The story behind the gently lyric Castle of Dromore, which Liam Clancy sings, is a curious one. The music is believed to date from the eighth century. A manuscript of it was found in the ruins of the town of Cashel, once the seat of the Kingdom of Munster. No words were found to it, and they were then written in English. Subsequently the lyrics were rewritten in Gaelic, and once again, converted into English.
A strange mixture of poetry and a tongue-twisting verse is the distinctive quality of The Bold Tenant Farmer, sung by Liam, with some assistance by the ensemble. A hit-parade candidate?
Ballinderry is taken from a fragment of a love song. Makem sings the melancholy air that tells of a ship that sank and a romance that was lost. Bungle Rye is just for fun, collected by the Clancy brother who stayed at home, Bobby Clancy, from Dennis Coffee in County Waterford. Some of the outlandish things that happened to a bold sailor and a "damsel who skipped up and down" make up this humorous ditty.
Eileen Aroon is believed to have been written by Carolin O'Daly, a blind bard of the eighteenth century.
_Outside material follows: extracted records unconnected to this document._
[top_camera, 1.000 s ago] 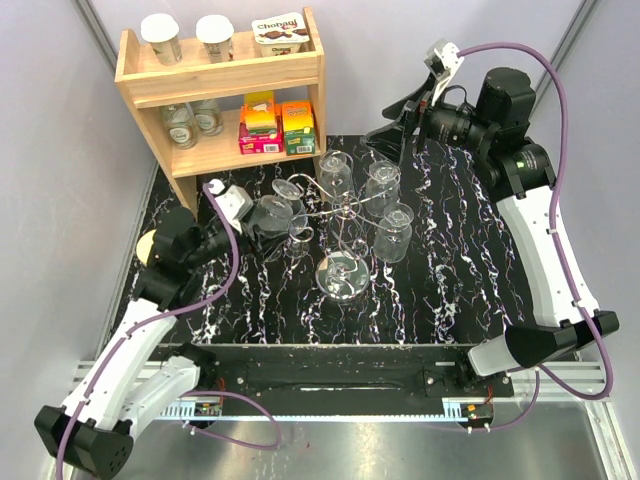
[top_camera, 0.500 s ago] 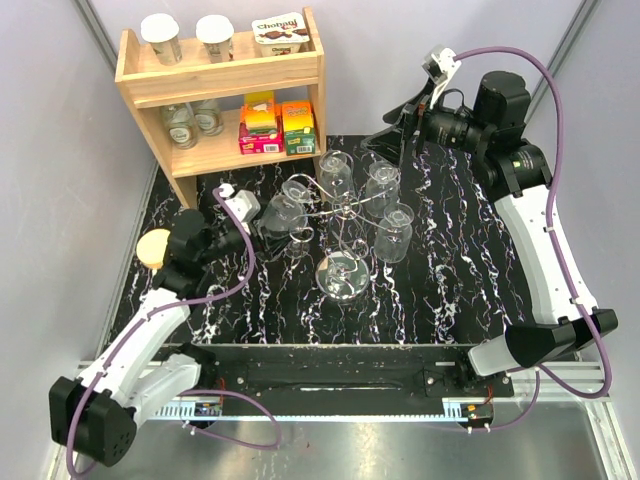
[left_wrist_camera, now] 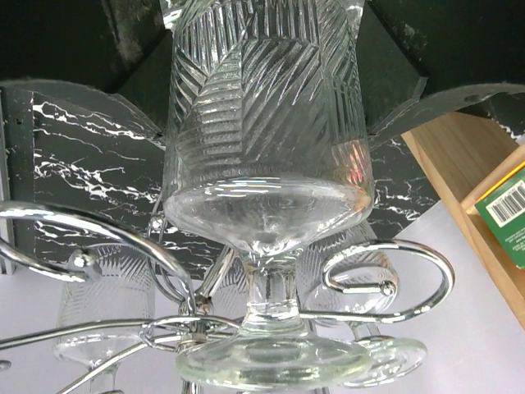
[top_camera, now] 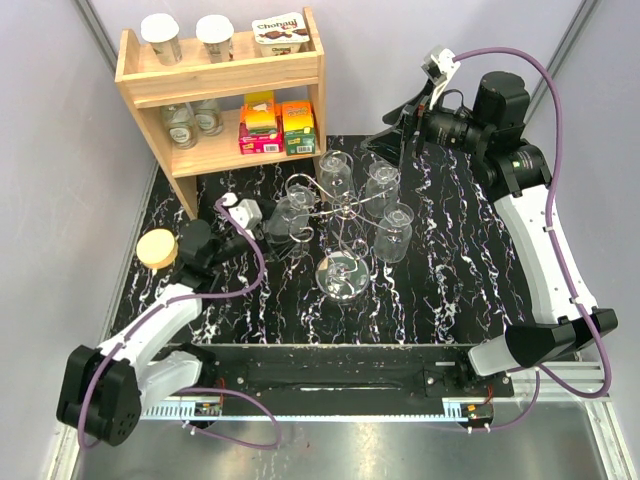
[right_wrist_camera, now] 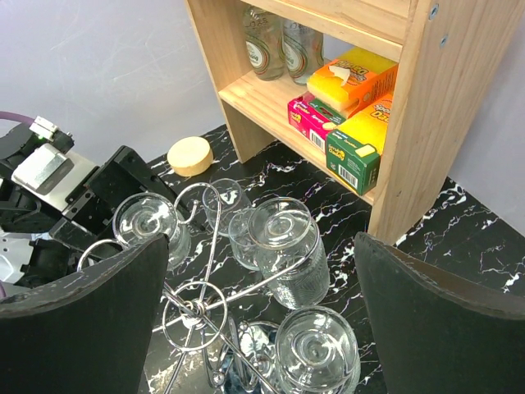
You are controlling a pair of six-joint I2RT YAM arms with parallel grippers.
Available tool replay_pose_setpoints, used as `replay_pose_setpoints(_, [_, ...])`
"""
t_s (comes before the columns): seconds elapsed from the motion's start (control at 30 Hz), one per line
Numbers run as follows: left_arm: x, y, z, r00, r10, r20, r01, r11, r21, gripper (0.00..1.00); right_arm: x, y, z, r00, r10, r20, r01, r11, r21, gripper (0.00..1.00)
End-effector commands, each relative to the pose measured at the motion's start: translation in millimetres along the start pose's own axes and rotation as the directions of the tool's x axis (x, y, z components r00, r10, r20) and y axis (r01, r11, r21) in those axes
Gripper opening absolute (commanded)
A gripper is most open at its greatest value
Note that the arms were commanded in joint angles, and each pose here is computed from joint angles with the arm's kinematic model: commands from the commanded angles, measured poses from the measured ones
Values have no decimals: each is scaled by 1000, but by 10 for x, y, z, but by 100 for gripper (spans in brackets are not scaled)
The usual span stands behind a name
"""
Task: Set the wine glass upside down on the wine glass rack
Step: Turn the wine glass upside down at the wine rack.
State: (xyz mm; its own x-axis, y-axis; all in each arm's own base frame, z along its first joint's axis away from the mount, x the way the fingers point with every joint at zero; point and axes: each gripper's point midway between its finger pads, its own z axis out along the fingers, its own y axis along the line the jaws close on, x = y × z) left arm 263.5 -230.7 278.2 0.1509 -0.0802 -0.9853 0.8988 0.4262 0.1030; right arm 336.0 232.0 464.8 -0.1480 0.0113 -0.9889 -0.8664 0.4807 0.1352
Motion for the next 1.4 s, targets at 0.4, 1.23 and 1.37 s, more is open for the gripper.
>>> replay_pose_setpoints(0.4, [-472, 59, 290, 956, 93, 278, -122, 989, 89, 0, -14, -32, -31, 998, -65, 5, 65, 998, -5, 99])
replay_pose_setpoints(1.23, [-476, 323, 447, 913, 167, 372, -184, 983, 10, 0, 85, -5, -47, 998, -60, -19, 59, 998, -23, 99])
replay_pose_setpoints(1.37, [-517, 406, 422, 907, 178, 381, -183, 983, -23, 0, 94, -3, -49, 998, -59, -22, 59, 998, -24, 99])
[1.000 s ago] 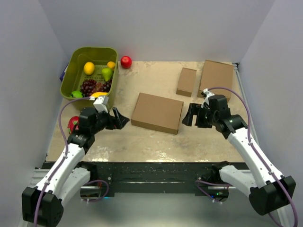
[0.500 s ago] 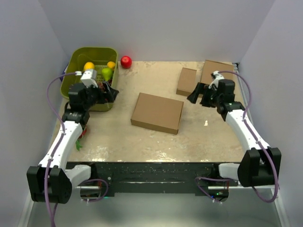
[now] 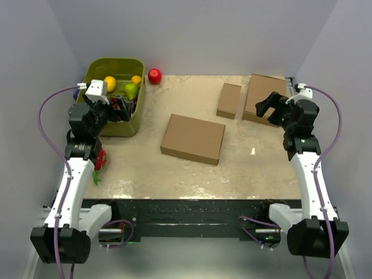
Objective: Fold the paper box
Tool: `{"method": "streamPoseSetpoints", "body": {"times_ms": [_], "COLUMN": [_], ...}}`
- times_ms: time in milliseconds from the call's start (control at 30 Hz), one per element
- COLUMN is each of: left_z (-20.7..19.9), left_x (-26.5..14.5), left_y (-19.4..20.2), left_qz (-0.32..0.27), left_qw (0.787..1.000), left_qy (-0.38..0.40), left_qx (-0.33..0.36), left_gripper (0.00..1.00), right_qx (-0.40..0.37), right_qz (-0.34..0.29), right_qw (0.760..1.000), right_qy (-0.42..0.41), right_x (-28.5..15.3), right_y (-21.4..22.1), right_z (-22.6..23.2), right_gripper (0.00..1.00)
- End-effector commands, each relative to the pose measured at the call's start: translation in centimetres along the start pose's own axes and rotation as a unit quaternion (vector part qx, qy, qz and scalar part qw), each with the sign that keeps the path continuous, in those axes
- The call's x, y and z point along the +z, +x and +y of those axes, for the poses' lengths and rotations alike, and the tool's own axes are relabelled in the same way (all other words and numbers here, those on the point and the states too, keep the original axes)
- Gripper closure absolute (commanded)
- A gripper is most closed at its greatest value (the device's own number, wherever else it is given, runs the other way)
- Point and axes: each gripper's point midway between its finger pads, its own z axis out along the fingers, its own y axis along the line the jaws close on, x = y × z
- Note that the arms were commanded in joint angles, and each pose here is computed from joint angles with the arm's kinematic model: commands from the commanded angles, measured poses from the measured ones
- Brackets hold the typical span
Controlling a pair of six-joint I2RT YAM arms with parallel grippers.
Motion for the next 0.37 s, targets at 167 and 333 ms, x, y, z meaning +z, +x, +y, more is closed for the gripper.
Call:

O'Daly was known far and wide for his vanity about women, and would stop at nothing to get his heart's desire, even when it included writing such beautiful poetry as in this song: "Beauty must fade away/Castles are sacked in war/Chieftains are scattered far/Truth is a fixed star, Eileen Aroon." Liam sings the melody and Makem sings harmony.
One of the world's most famous anti-war songs, which was to become popular in America at the time of the Civil War. is Johnny I Hardly Knew You. The well-known melody uses a bristlingly bitter set of verses, and such imagery as "you're an eyeless, boneless, chicken-less egg," to condemn war.